Final consonant blends
lb, ld, lf, lk, lm, ln, lp, lt, ct, ft, nt, pt, xt, mp and nd.
It is important that the children hear the individual sounds in the consonant blends. To develop this, say each blend, for example, ‘cr’ and ask the children to respond with ‘c…r’, putting up a finger for each sound. Repeat a few examples each day and gradually the children will become fluent at identifying the sounds in consonant blends. The following list is helpful to refer to for regular words containing initial and final consonant blends:
Example of words with initial consonant blends
bran clap clip club flag flat
flap flip glad plan plug plum
plot slap slim slug crab crop
drag drip drop drug drum frog
from grab grim grip print prop
trim trap trip smog snap snip
snug swam swim swum twig twin
Examples of words with final consonant blends
bulb held golf milk silk film
help gulp belt melt quilt gift
lift soft ant pant bent went
tent mint hunt kept next camp
damp lamp bend mend wind pond
skip desk step best nest lost
must plump slept frosts grand crisp
After identifying the sounds in words with consonant blends, virtually any words can be sounded out. For example:
‘spending’ - s.p.e.n.d.i.n.g - 7 fingers, 7 sounds in the word.
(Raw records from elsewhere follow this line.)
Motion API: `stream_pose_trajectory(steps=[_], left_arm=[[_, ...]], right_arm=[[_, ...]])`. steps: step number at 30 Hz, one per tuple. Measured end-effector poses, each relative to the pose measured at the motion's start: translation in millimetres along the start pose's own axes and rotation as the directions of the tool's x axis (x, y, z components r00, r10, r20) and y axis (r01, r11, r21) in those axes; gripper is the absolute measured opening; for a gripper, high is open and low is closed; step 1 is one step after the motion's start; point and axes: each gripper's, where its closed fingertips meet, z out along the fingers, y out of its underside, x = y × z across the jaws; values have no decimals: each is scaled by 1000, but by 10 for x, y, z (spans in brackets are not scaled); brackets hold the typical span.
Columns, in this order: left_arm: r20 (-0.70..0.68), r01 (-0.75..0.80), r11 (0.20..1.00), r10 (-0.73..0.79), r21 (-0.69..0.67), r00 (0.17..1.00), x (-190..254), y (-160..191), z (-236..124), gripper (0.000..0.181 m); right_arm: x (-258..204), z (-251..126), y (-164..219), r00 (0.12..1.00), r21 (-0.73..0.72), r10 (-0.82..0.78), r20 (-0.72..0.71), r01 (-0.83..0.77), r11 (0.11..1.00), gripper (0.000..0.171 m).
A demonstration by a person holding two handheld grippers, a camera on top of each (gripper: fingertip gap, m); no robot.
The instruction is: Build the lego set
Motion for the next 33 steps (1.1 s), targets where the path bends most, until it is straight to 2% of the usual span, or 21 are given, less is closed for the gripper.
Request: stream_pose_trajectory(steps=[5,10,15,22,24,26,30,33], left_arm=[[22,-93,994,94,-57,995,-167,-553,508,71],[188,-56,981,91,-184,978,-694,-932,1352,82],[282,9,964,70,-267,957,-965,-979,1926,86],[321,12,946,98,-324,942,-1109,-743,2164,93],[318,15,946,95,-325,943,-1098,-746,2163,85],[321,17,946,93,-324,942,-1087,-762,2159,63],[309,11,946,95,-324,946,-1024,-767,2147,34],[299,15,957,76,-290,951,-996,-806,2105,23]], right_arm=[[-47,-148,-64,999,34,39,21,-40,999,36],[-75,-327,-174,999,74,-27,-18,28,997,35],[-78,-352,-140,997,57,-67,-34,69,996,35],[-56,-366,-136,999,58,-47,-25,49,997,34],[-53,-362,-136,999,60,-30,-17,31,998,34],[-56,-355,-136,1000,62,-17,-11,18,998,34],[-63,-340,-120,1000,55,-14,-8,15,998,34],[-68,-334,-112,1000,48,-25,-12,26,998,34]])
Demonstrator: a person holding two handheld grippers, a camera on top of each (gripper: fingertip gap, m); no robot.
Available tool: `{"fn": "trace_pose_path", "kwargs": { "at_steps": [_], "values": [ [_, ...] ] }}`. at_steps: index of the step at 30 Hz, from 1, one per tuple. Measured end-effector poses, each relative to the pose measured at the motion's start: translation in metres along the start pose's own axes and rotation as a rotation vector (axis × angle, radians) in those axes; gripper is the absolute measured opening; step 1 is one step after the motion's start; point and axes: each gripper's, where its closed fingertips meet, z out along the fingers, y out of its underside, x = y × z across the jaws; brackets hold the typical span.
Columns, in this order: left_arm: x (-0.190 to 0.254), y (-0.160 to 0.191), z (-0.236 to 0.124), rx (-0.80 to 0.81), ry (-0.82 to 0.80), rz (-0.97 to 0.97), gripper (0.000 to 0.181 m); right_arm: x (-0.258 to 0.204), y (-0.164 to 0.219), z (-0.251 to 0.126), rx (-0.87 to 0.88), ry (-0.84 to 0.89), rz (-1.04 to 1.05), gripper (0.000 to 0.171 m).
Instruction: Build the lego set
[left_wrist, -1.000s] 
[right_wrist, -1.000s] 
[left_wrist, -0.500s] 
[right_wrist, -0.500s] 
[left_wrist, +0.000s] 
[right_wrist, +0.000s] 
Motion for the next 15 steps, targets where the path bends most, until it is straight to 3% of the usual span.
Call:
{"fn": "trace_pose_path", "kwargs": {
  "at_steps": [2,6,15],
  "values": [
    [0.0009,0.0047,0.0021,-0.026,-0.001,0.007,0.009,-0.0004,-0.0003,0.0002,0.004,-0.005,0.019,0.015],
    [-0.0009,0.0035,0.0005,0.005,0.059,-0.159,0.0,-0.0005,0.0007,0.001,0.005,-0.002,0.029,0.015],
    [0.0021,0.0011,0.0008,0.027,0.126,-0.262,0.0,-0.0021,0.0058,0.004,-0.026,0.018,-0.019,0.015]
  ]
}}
‘ground’ - g.r.o.u.n.d - 5 fingers, 5 sounds.
‘blister’ - b.l.i.s.t.er - 6 fingers, 6 sounds.
‘shoot’ - sh.oo.t - 3 fingers, 3 sounds.
Gradually, the children become accustomed to hearing all the sounds and understand that some sounds are represented by two letters.
Hearing sounds such as the ‘n’ in ‘went’ and the ‘er’ in ‘supper’ tends to be the more difficult. Regular practice is the key to success.